CITY OF BLOOMINGTON
TO: Mark Kruzan, Mayor
FROM: Margie Rice, Corporation Counsel
RE: Review of Zoning Issues for Proposed Vernal Pike
Solid Waste Processing Facility
DATE: April 5, 2013
A permit to operate a solid waste processing facility, commonly known as a “transfer station,” was submitted by Indiana Recycling Resource, LLC, to the Indiana Department of Environmental Management (“IDEM”) Office of Land Quality. It was received by IDEM on November 7, 2012, and proposes to operate the facility at their location on Vernal Pike. In conjunction with outside counsel, staff attorneys in the City of Bloomington Legal Department reviewed certain zoning issues surrounding the possible establishment of the facility. This memo, which represents only a brief summary of the analysis performed by staff and outside counsel, outlines the key issues and addresses the most important question, “Can the applicant operate a transfer station on the site as it is presently zoned?” We believe the answer to that question is “no”, given the facts known at this time.

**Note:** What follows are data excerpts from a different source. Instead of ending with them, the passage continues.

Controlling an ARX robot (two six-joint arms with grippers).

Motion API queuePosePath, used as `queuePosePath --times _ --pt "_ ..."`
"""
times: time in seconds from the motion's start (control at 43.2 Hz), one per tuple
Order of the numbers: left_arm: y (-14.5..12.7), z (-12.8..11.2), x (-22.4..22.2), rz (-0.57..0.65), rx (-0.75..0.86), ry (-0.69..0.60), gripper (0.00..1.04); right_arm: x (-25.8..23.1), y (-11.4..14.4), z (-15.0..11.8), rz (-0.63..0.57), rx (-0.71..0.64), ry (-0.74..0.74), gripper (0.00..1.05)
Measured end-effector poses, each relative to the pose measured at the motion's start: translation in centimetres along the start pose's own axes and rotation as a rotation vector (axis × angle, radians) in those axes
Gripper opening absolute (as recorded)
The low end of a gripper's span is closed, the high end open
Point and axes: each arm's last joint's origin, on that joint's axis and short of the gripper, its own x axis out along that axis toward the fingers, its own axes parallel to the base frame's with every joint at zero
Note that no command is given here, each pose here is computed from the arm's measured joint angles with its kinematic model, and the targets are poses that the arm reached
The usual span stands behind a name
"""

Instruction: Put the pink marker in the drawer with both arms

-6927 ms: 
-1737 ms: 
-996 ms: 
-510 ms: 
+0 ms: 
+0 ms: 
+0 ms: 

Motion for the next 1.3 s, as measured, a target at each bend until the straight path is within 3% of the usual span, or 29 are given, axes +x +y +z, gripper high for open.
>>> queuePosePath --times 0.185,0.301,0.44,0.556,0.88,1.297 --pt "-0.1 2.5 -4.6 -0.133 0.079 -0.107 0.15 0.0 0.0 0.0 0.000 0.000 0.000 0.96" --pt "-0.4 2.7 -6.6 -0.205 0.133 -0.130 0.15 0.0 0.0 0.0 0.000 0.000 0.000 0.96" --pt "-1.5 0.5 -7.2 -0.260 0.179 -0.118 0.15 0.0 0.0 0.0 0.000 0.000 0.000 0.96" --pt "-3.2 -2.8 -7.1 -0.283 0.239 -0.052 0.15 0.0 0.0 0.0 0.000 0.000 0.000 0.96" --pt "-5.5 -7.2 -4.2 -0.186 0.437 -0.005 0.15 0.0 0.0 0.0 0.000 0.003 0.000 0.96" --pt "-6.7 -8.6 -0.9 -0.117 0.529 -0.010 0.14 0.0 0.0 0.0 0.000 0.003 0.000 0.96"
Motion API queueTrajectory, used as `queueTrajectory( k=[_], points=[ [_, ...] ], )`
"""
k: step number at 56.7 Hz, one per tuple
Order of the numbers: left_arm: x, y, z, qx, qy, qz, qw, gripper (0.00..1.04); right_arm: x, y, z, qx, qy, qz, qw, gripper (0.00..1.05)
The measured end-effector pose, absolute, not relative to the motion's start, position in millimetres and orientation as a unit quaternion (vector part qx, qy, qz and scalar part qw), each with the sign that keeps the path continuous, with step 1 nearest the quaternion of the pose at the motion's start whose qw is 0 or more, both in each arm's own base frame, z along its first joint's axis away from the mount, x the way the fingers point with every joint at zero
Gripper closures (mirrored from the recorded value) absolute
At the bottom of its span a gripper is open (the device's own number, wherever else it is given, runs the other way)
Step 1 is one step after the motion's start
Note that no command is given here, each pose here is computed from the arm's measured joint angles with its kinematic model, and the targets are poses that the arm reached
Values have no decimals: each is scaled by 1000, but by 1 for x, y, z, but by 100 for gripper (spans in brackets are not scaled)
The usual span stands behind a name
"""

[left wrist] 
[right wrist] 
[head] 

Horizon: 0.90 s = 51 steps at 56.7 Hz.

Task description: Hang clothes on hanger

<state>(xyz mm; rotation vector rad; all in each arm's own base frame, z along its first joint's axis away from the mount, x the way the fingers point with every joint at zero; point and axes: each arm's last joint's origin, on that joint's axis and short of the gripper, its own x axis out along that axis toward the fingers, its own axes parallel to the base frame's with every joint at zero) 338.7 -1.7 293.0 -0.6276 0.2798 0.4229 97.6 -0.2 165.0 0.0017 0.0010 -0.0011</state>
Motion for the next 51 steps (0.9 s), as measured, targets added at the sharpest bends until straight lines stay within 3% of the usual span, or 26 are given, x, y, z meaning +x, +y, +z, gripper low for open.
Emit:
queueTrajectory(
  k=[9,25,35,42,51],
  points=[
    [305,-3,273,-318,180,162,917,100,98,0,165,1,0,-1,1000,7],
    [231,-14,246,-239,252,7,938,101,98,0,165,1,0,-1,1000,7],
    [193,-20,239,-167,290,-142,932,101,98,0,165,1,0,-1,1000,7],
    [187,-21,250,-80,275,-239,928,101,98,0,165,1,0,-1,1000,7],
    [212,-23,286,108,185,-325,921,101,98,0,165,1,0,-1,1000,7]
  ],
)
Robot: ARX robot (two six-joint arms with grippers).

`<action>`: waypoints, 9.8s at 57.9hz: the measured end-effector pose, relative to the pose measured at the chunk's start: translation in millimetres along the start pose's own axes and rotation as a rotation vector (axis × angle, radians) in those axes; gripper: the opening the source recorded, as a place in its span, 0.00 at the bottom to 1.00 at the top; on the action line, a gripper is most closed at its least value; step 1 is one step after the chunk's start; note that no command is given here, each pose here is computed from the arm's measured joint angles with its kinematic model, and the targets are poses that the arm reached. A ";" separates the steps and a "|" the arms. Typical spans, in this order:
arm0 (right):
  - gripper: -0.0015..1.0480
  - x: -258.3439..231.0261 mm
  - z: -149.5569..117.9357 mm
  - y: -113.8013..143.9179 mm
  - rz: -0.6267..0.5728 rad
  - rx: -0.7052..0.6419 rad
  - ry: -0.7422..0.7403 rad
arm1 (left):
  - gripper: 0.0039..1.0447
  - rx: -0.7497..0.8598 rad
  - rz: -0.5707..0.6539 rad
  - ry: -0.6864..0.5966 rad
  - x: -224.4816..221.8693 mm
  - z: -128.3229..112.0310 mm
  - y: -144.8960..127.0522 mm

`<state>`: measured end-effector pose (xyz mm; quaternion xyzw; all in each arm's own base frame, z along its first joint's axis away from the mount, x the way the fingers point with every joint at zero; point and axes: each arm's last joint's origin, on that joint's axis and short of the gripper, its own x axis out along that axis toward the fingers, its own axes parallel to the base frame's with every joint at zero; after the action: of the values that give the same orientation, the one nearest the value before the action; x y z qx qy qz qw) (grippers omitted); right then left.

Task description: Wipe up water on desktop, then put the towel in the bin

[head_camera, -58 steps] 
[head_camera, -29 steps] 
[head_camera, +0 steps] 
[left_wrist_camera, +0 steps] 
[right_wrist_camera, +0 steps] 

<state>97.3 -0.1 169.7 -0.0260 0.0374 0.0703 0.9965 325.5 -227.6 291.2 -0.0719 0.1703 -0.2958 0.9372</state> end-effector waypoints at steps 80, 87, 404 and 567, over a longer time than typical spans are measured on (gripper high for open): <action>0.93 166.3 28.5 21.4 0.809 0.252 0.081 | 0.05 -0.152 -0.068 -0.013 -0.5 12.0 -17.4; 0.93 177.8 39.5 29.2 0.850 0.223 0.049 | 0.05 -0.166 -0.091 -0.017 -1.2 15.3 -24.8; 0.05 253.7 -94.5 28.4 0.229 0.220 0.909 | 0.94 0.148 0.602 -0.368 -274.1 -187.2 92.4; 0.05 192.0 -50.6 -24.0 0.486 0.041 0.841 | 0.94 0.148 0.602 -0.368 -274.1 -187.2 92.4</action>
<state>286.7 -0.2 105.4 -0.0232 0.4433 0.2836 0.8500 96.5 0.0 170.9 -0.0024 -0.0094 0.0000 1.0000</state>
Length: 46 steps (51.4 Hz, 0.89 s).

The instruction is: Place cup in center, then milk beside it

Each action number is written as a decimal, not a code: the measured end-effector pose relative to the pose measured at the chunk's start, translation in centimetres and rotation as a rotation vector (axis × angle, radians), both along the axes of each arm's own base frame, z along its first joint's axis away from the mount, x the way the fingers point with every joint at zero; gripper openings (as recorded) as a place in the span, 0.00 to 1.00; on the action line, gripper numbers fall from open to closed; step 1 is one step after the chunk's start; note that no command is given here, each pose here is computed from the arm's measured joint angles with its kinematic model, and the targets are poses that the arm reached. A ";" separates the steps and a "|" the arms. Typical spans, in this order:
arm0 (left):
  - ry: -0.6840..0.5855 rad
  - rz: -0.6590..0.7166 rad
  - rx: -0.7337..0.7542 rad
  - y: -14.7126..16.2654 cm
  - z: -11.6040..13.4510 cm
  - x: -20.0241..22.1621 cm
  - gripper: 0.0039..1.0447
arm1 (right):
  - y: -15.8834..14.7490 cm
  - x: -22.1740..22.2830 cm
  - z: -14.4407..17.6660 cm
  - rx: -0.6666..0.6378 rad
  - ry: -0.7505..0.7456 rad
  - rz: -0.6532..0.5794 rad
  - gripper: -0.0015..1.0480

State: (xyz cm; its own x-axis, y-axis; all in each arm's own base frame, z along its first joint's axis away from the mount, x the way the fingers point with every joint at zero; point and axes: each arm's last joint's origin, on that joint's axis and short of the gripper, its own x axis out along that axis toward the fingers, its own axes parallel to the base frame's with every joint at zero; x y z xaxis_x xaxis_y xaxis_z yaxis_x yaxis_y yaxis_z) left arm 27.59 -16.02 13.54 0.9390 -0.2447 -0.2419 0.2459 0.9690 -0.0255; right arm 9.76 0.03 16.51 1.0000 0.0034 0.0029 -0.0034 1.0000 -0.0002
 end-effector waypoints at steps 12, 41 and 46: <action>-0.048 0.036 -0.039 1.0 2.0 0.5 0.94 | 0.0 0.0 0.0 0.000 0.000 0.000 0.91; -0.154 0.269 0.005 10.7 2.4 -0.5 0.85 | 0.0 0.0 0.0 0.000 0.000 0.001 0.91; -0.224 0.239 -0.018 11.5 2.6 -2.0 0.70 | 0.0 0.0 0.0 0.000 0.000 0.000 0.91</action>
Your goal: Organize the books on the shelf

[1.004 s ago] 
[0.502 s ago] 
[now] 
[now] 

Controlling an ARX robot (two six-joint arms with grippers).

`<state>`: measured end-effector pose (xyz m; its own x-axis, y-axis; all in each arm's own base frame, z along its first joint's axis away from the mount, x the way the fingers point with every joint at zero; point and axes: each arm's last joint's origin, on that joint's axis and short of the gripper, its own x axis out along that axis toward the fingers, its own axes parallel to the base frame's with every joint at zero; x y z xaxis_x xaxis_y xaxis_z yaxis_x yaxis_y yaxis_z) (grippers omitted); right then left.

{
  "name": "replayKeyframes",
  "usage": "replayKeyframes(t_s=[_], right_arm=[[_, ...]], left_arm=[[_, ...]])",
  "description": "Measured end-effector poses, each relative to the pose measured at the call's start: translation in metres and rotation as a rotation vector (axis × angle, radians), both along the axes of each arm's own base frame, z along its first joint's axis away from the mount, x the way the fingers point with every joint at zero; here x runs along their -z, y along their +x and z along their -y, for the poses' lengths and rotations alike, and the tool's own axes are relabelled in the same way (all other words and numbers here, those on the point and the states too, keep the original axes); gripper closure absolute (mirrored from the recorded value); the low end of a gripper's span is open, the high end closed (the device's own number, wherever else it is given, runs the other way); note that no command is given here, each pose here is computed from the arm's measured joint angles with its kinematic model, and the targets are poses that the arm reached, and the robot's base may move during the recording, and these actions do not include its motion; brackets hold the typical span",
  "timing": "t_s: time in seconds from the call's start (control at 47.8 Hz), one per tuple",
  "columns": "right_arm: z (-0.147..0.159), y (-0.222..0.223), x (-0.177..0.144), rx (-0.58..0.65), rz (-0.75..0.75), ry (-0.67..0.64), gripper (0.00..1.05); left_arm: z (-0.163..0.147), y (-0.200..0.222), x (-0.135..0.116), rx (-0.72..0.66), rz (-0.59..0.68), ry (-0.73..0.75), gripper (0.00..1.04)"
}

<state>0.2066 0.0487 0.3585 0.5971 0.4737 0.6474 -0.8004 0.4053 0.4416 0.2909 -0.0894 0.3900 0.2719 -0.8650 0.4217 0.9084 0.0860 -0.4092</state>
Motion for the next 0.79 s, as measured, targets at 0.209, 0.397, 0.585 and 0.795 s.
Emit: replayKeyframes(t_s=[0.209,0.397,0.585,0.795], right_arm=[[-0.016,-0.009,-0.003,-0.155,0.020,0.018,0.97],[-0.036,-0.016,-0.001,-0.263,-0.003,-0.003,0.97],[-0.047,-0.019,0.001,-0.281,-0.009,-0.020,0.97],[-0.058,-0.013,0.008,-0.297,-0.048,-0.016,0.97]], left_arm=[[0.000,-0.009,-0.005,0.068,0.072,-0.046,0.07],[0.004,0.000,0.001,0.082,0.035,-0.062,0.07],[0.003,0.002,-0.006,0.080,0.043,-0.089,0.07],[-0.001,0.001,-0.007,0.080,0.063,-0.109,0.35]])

The Vernal Pike property in question, on which a salvage yard is currently operated, is located in a residential zoning district. In order for the salvage yard to operate in a residential district, use variances were previously requested and granted. Subsequently, the City repealed and replaced its zoning ordinance. As such, the Vernal Pike property is a lawful nonconforming use and is subject to the rules, policies and regulations contained in Chapter 20.08 of the Bloomington Municipal Code (“BMC”). Outside Counsel at Faegre Baker Daniels confirmed the City’s analysis that BMC sections 20.01.120 and 20.01.130 make clear that, if a use lawfully existed on the effective date of the new ordinance, the use may continue but is classified as a lawful nonconforming use and is subject to the restrictions found in BMC 20.08.
Indiana case law consistently states that nonconforming uses are generally not favored under the law and are subject to local restrictions because they detract from the general purpose of a zoning ordinance, which is to “confine certain classes of uses and structures to certain areas.” Berkey v. Kosciusko County Bd. Of Zoning Appeals, 607 N.E.2d 730,732 (Ind. Ct. App, 1993).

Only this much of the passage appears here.